Task directions
When a line in the listing contains the string "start", pick it out and copy it.

Information provided
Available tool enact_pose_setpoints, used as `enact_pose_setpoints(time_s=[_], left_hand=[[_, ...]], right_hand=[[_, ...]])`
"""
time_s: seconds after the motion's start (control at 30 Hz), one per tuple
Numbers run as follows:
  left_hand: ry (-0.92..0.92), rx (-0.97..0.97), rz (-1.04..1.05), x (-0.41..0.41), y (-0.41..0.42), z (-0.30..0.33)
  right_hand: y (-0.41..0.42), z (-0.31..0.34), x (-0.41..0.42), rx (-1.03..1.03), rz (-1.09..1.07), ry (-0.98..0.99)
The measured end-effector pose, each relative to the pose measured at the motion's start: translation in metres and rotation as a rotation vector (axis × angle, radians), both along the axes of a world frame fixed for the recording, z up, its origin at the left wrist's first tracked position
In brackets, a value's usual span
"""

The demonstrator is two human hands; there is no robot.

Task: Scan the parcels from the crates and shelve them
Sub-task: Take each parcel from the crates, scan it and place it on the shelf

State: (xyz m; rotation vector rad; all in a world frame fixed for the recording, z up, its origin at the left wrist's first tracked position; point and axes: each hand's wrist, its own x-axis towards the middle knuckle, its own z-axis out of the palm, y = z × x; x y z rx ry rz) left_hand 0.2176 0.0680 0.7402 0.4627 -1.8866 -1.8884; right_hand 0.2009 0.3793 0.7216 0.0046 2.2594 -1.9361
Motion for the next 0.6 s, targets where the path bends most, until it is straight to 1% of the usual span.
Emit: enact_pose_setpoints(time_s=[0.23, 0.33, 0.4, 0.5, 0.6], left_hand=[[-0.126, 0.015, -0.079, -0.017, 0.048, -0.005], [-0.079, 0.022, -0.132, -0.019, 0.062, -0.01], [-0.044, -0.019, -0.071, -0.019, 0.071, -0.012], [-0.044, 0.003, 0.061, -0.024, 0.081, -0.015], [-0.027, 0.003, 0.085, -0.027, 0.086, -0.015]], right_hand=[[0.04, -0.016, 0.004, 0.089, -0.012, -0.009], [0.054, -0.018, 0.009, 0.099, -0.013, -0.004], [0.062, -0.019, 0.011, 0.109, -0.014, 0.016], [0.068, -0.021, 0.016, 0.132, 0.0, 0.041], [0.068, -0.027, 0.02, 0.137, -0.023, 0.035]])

Solution to this exercise
time_s: seconds after the motion's start (control at 30 Hz), one per tuple
The measured end-effector pose, each relative to the pose measured at the motion's start: translation in metres and rotation as a rotation vector (axis × angle, radians), both along the axes of a world frame fixed for the recording, z up, its origin at the left wrist's first tracked position

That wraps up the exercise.